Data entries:
=== Section Start ===
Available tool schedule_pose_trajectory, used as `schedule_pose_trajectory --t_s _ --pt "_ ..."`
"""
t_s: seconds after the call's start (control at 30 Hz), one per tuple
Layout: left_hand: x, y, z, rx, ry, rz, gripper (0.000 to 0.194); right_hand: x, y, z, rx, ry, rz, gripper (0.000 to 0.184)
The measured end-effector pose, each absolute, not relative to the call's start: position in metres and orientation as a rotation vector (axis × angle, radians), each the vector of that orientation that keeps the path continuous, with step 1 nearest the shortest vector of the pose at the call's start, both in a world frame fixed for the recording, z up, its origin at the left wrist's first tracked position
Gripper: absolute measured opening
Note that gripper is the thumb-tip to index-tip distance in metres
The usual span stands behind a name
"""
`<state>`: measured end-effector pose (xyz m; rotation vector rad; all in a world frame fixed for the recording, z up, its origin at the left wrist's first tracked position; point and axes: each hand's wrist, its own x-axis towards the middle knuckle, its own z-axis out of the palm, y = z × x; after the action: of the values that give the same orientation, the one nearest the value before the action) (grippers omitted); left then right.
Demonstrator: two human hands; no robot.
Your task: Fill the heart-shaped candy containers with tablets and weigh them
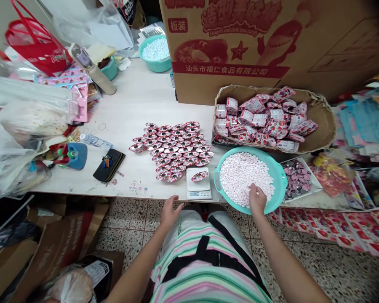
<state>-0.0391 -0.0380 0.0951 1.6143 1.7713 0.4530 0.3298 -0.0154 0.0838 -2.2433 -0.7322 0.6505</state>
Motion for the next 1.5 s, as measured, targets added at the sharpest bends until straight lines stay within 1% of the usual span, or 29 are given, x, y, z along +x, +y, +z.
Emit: schedule_pose_trajectory --t_s 0.1,0.23,0.3,0.37,0.47,0.53,0.63,0.73,0.83,0.93,1.07,1.33,1.5 --pt "-0.023 -0.015 0.097 1.712 1.721 0.492 0.038 0.327 -0.013 0.091 -2.213 -0.748 0.662 0.061" --pt "0.01 0.029 0.094 1.867 1.658 0.545 0.058 0.322 -0.017 0.098 -2.191 -0.76 0.736 0.06" --pt "0.026 0.05 0.089 1.912 1.638 0.543 0.064 0.321 -0.02 0.1 -2.187 -0.746 0.794 0.058" --pt "0.036 0.067 0.084 1.945 1.594 0.51 0.057 0.32 -0.024 0.103 -2.187 -0.721 0.846 0.055" --pt "0.041 0.079 0.079 1.965 1.525 0.443 0.036 0.321 -0.028 0.108 -2.184 -0.653 0.89 0.052" --pt "0.038 0.079 0.082 1.927 1.512 0.444 0.029 0.322 -0.032 0.111 -2.169 -0.611 0.886 0.051" --pt "0.033 0.074 0.1 1.853 1.514 0.565 0.029 0.325 -0.037 0.113 -2.127 -0.598 0.835 0.053" --pt "0.038 0.069 0.137 1.904 1.414 0.757 0.035 0.33 -0.043 0.111 -2.098 -0.603 0.791 0.054" --pt "0.056 0.069 0.176 2.041 1.254 0.891 0.041 0.338 -0.044 0.108 -2.097 -0.608 0.801 0.054" --pt "0.084 0.073 0.195 2.173 1.169 0.931 0.043 0.348 -0.038 0.103 -2.108 -0.615 0.85 0.052" --pt "0.117 0.079 0.187 2.237 1.153 0.839 0.037 0.366 -0.023 0.097 -2.123 -0.644 0.897 0.049" --pt "0.146 0.08 0.162 2.305 1.246 0.822 0.037 0.398 -0.01 0.092 -2.059 -0.752 0.919 0.052" --pt "0.156 0.08 0.154 2.345 1.272 0.785 0.039 0.409 -0.012 0.09 -2.036 -0.759 0.956 0.049"
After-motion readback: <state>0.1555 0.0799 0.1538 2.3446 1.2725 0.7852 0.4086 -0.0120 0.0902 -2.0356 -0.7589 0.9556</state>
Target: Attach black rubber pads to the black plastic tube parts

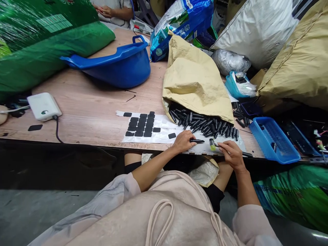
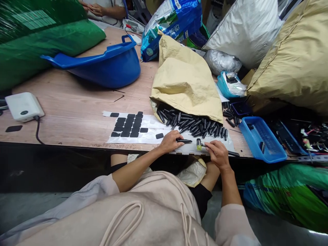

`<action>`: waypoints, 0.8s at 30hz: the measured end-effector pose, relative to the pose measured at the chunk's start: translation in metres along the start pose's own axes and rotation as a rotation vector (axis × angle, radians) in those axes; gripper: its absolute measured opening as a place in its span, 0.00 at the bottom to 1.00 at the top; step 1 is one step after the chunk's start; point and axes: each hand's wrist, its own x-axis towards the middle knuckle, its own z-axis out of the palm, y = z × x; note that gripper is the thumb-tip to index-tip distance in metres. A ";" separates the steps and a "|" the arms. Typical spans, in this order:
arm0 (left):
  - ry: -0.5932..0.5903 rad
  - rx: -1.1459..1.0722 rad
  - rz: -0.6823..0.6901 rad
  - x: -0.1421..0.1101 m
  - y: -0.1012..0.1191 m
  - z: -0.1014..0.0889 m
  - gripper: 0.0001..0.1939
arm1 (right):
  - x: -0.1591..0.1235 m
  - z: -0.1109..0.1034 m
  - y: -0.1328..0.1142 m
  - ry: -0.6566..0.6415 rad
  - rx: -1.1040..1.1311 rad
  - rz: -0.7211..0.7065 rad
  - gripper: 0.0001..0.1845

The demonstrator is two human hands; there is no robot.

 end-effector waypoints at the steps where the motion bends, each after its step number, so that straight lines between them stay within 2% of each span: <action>1: 0.003 0.001 0.000 0.000 0.000 0.000 0.06 | -0.001 -0.001 0.010 -0.041 -0.027 -0.024 0.13; 5: 0.010 0.010 0.007 0.000 0.000 0.001 0.06 | -0.006 0.006 0.033 -0.082 -0.053 -0.015 0.13; 10: 0.033 0.020 0.041 0.002 -0.002 0.000 0.07 | -0.013 0.018 0.031 -0.013 0.018 0.118 0.13; 13: 0.013 -0.029 0.129 -0.008 0.000 -0.004 0.08 | -0.014 0.020 0.026 0.003 0.044 0.155 0.14; 15: -0.076 -0.080 0.251 -0.024 0.004 -0.007 0.08 | -0.013 0.021 0.025 0.020 0.036 0.179 0.16; 17: -0.238 -0.090 0.385 -0.046 0.010 -0.007 0.09 | -0.012 0.022 0.024 0.038 0.008 0.193 0.16; 19: -0.405 -0.031 0.430 -0.068 0.013 -0.001 0.11 | -0.012 0.024 0.024 0.054 -0.011 0.189 0.15; 21: -0.498 0.054 0.320 -0.085 0.012 0.008 0.11 | -0.012 0.026 0.024 0.067 -0.020 0.181 0.15; 24: -0.566 0.073 -0.045 -0.094 0.000 0.025 0.12 | -0.012 0.028 0.024 0.083 -0.027 0.174 0.14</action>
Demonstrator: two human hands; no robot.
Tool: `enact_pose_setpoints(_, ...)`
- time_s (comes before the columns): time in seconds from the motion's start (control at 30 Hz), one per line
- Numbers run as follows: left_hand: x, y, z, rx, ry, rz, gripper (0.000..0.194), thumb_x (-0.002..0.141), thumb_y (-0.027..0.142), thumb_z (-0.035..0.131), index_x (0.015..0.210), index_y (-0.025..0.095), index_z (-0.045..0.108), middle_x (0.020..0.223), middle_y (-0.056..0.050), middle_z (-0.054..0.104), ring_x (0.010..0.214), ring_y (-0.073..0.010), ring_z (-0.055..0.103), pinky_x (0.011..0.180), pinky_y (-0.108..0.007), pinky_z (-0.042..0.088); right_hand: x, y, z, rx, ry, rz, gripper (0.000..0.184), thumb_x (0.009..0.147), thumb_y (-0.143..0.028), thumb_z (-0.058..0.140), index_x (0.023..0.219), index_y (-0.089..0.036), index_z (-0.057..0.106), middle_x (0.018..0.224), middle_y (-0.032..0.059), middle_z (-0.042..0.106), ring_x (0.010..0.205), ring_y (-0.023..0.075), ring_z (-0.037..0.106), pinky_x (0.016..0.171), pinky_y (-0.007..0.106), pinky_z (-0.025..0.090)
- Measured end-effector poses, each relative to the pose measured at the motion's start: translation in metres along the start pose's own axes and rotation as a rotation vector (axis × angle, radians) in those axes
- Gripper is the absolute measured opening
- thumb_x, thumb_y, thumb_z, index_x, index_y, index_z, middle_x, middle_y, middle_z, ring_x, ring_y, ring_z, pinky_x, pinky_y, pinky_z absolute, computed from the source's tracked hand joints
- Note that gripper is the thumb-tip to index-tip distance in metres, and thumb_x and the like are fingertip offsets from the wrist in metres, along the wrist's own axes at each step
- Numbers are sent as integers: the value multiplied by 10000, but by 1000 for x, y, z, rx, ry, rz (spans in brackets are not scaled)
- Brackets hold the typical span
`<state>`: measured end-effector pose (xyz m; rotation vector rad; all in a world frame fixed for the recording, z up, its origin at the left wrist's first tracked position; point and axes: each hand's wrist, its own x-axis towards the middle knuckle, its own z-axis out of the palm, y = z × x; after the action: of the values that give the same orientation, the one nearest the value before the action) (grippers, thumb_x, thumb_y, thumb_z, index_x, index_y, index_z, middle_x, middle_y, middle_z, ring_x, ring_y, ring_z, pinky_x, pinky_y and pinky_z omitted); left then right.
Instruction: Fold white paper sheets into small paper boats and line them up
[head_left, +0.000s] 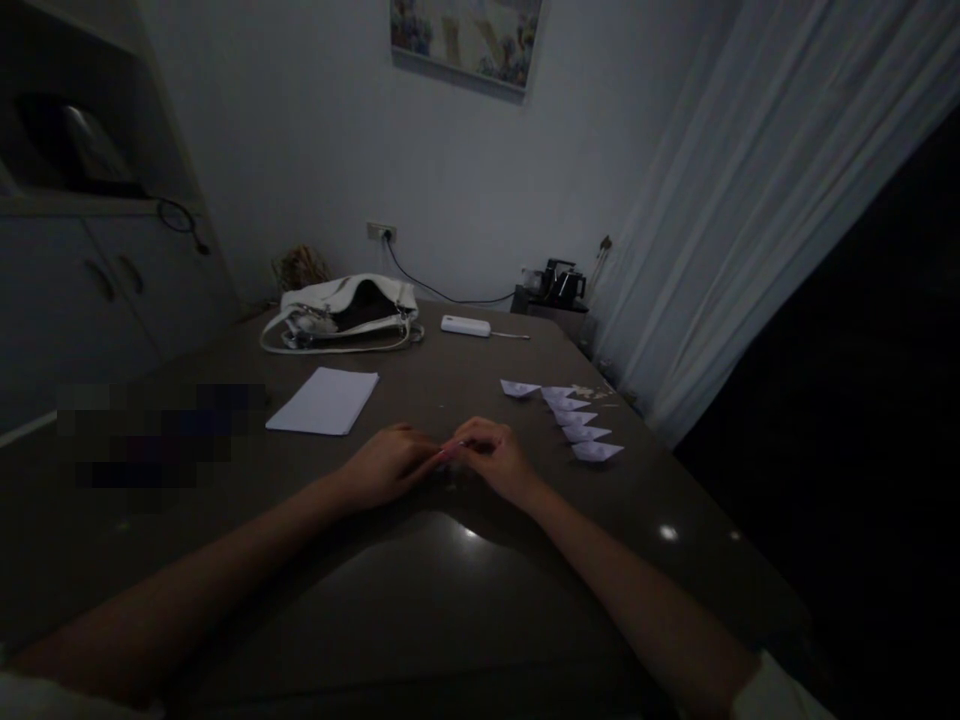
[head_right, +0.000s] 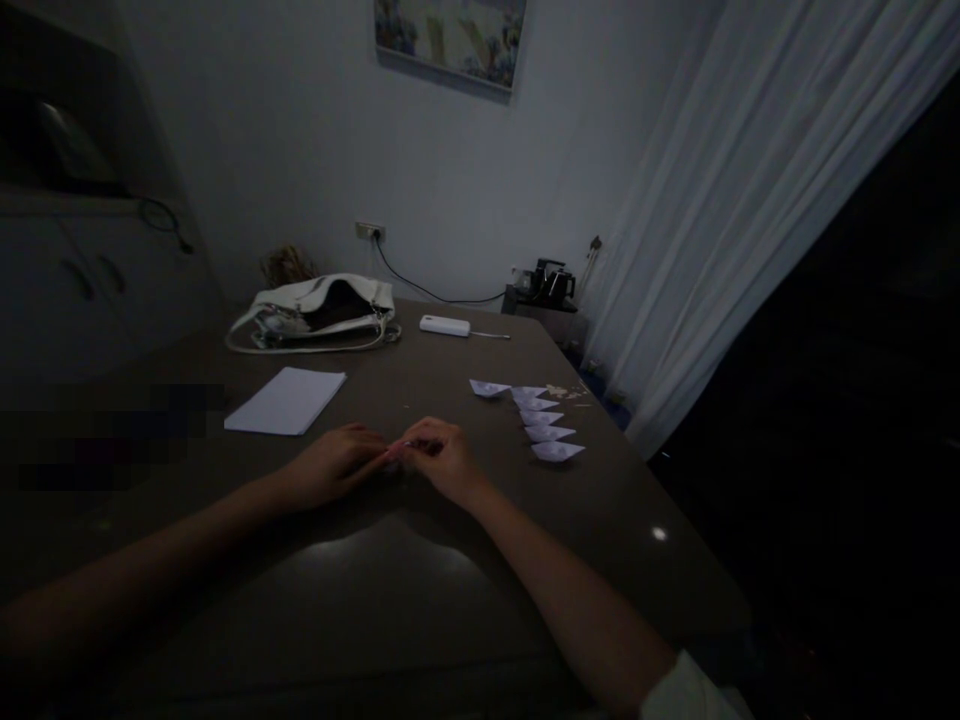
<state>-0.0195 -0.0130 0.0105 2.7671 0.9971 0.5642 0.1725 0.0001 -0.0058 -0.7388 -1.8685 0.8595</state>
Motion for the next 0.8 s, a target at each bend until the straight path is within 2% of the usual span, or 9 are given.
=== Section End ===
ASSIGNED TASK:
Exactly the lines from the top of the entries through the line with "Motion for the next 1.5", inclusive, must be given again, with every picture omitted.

ANSWER TO THE EXERCISE:
Available tool schedule_pose_trajectory, used as `schedule_pose_trajectory --t_s _ --pt "_ ..."`
"""
t_s: seconds after the call's start (control at 30 Hz), one per tuple
Layout: left_hand: x, y, z, rx, ry, rz, gripper (0.000 to 0.194); right_hand: x, y, z, rx, ry, rz, gripper (0.000 to 0.184)
The measured end-effector pose, each absolute, not relative to the call's start: position in metres and orientation as a rotation vector (axis × angle, radians), each the vector of that orientation that keeps the path continuous, with step 1 nearest the shortest vector of the pose at the call's start, both in a world frame fixed for the recording, z up, its origin at the left wrist's first tracked position
Gripper: absolute measured opening
Note that gripper is the thumb-tip to index-tip distance in metres
The usual span stands behind a name
"""
`<state>`: measured end-effector pose (xyz m; rotation vector rad; all in a world frame fixed for the recording, z up, its origin at the left wrist's first tracked position; point and axes: each hand's wrist, its own x-axis towards the middle knuckle, its own z-axis out of the palm, y = z × x; after the action: of the values that give the same orientation, the one nearest the value before the action) (grippers omitted); left then right.
Demonstrator: two human hands; no robot.
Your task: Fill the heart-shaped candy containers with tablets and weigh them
<state>-0.0391 -0.0380 0.0951 1.6143 1.7713 0.4530 0.3298 -0.0154 0.0838 -2.2433 -0.7322 0.6505</state>
Motion for the next 1.5 s, as measured, targets added at the sharpest bends until straight lines stay within 1% of the usual span, or 29 are given, x, y, z along +x, +y, +z.

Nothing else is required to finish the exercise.